In a case handled by our office, an Arbitrator issued an opinion which is important for School Boards and School Administrators alike. In this case, a fired Superintendent exercised his contractual right to arbitration by challenging the Board of Education’s decision to terminate his contract. The School District requested Keller Thoma’s services for legal representation in the case. The former Superintendent took the position that his contract could only be terminated mid-term for just cause, that he could not be held responsible because the Board approved much of the alleged misconduct, and that the Board lacked just cause for the termination.
Numerous issues arose during the 12 contentious days of hearing, but the primary charges which led to the termination of the contract were:
The Superintendent’s personal involvement in obtaining a salary step increase for his wife, who taught in the same District;
The purchase of life insurance for the Superintendent which was different in kind than that authorized by the Board of Education, and the Superintendent’s failure to report this benefit as income on his taxes;
The Superintendent’s involvement in the purchase of two school buses without competitive bids; and
The Superintendent’s knowing failure to stop cash payments to an individual who worked for the School District at sporting events.

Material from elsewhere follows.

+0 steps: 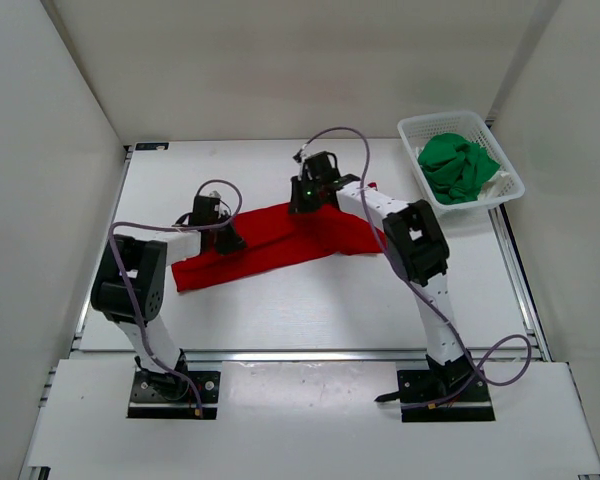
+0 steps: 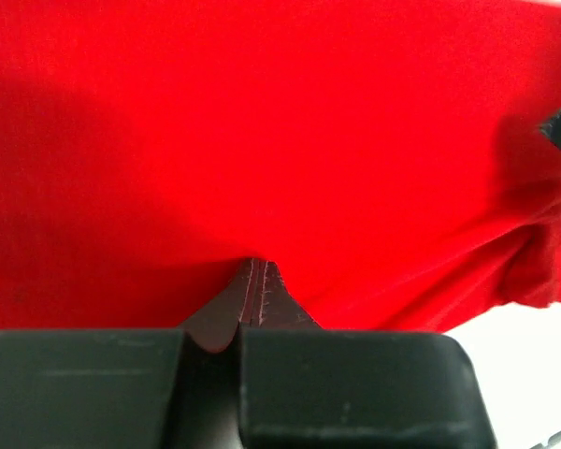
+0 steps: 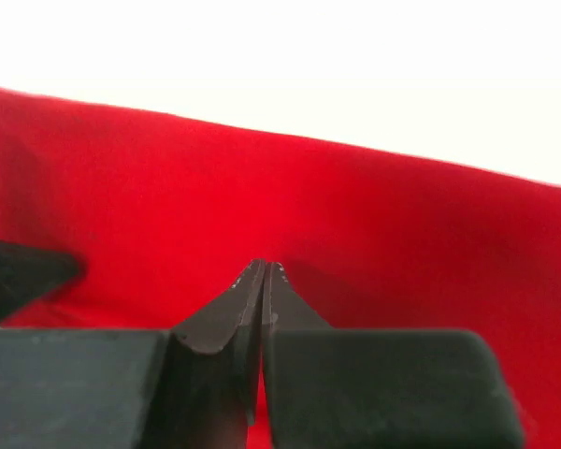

Based on the proofs presented, the Arbitrator issued an 88-page opinion in which he found that the School District had just cause to terminate the Superintendent’s contract. The Arbitrator found that the former Superintendent’s conduct violated both his contract and several Board Policies. The Arbitrator also noted that the Superintendent’s failure to disclose pertinent facts to the Board before asking them to take action precluded any defense that the Board had approved the misconduct. The case highlights the importance of a “full disclosure” relationship between a Superintendent and his/her Board of Education and of knowing the applicable law before recommending or taking action.